While you're doing that, I'll be fine tuning the stupidly-designed universe I am working on. I can't get the amount of dark matter right, and it keeps expanding infinitely, ultimately filling up with black holes and approaching thermodynamic heat death. Curses galore!

Monday, August 14, 2006

Gimme a Break


One of the things I would miss a lot if I went back to the States is all the quality sweets in Japan that aren't sold back home. No way in America that green tea or sweet bean flavored chocolate lasts very long. I have to say, I am a big fan of wagashi, or flavors such as kuromitsu (molasses...sort of) and kinako (soy flour). Even familiar stuff like KitKat bars can have a new twist. My all time favorite Japan only flavor had to have been white chocolate/Quebec maple syrup flavor. Mmm... tastes like breakfast.
Just because Todd will want to know... here are the flavors of Nestle KitKats (that I know of) available in Japan right now:
  • Regular

  • Exotic Hokkaido

  • Exotic Tokyo

  • Apple (Nagano only)

  • Fruit Parfait

  • Azuki Bean

  • Annin Dofu

  • Matcha Green Tea

  • Yogurt

  • Starry Sky (celebrating the 5th anniversary of Universal Studios Japan)

  • Ice KitKat

  • Bretagne Milk

  • Yuubari Melon (Hokkaido only)

  • Crispy monogatari (no chocolate coating)

this is not to mention an assortment of mini, big, and other special edition normal Kitkats.
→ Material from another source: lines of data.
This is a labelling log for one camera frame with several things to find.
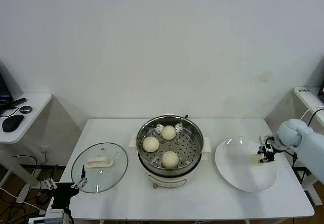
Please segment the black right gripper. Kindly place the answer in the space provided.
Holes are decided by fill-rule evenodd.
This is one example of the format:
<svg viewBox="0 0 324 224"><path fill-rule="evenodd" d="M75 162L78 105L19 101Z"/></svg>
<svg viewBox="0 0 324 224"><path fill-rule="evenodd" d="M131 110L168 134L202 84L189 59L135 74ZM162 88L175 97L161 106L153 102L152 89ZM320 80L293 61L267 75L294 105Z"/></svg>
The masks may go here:
<svg viewBox="0 0 324 224"><path fill-rule="evenodd" d="M259 150L258 150L257 154L264 155L264 157L259 160L259 164L266 164L268 162L275 161L275 152L270 144L265 144L263 146L259 146Z"/></svg>

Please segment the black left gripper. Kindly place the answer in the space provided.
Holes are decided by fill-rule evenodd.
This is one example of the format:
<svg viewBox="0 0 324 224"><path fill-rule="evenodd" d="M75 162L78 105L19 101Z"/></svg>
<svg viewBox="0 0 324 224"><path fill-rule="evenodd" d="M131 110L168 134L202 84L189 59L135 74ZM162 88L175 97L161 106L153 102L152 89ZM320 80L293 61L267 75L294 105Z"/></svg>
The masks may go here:
<svg viewBox="0 0 324 224"><path fill-rule="evenodd" d="M39 190L50 190L50 196L53 198L53 202L51 204L52 209L69 209L71 198L76 196L79 193L79 189L83 188L88 182L88 179L86 178L85 166L82 166L80 180L76 183L59 182L56 184L54 181L54 176L57 168L57 164L52 166L52 168L39 168L40 173L43 170L50 170L47 177L37 178L39 182Z"/></svg>

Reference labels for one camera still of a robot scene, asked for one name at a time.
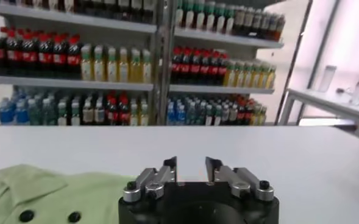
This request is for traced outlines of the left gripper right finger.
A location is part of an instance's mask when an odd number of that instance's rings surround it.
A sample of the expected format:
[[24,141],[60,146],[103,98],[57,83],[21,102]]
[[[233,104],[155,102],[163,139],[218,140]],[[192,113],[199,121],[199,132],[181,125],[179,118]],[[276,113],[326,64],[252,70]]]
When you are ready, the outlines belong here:
[[267,180],[260,180],[249,169],[236,167],[231,169],[223,165],[219,159],[205,158],[209,182],[227,182],[231,194],[236,198],[243,198],[251,194],[260,201],[273,201],[274,188]]

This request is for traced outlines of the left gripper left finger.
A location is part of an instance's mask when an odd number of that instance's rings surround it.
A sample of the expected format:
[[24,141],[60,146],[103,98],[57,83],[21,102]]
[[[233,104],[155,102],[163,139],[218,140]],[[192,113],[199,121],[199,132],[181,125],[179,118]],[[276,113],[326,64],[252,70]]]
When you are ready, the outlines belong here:
[[177,181],[177,157],[166,159],[159,170],[145,168],[133,181],[129,181],[123,189],[123,200],[136,203],[143,196],[151,195],[153,199],[163,197],[166,183]]

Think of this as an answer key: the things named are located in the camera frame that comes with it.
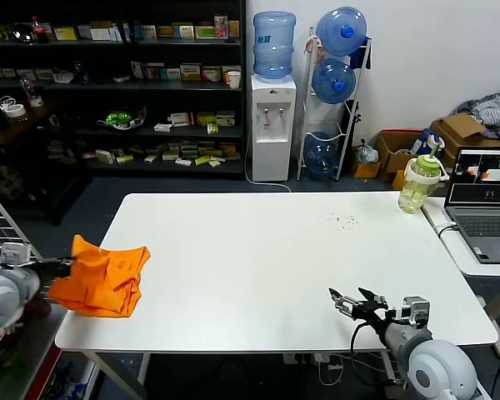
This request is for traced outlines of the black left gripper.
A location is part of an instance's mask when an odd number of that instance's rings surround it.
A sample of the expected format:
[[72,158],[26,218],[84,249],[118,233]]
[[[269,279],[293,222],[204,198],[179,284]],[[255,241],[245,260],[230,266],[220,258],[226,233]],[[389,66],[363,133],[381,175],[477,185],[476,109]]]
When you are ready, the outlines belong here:
[[68,278],[73,265],[72,257],[44,258],[36,261],[40,288],[48,288],[57,278]]

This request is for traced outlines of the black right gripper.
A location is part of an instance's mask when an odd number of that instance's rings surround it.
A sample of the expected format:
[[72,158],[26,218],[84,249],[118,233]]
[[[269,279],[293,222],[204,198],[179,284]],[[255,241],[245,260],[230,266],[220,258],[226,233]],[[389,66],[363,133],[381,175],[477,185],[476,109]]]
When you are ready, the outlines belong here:
[[364,297],[361,303],[349,296],[342,295],[339,291],[330,287],[328,289],[332,302],[337,311],[351,319],[363,320],[368,326],[373,329],[386,329],[389,320],[386,317],[380,317],[376,310],[388,310],[388,303],[384,296],[360,287],[358,291]]
Mmm... crispy. That reminds me, I'm hungry.

Sunday, August 13, 2006

Ainu


The Ainu are the indigenous people of Japan, and may be closely related to the first peoples to migrate to North America. Like all minority groups in Japan, they have had more than their fair share of problems caused by ethnic Japanese. Though they once lived over all of Northern Honshu and Hokkaido, their culture is now largely restricted to a few small areas of Hokkaido. Much moreso than Native Americans, they have been overrun and assimilated by mainstream majority culture, and there are very few ethnically distinct Ainu remaining. Recent movements to honor and rediscover their culture have much to do with the influence of the West.



2 Cool things about the Ainu is A) they look sort of like me, and B) apparently Ainu men stopped shaving after a certain age.

For this picture, Juri was told she had to carry a fish that I had "caught" for her, but she wanted the bow and arrow instead (note: there is no way she was gonna hit anything like that...). Still, that's my girl. Go shoot my dinner.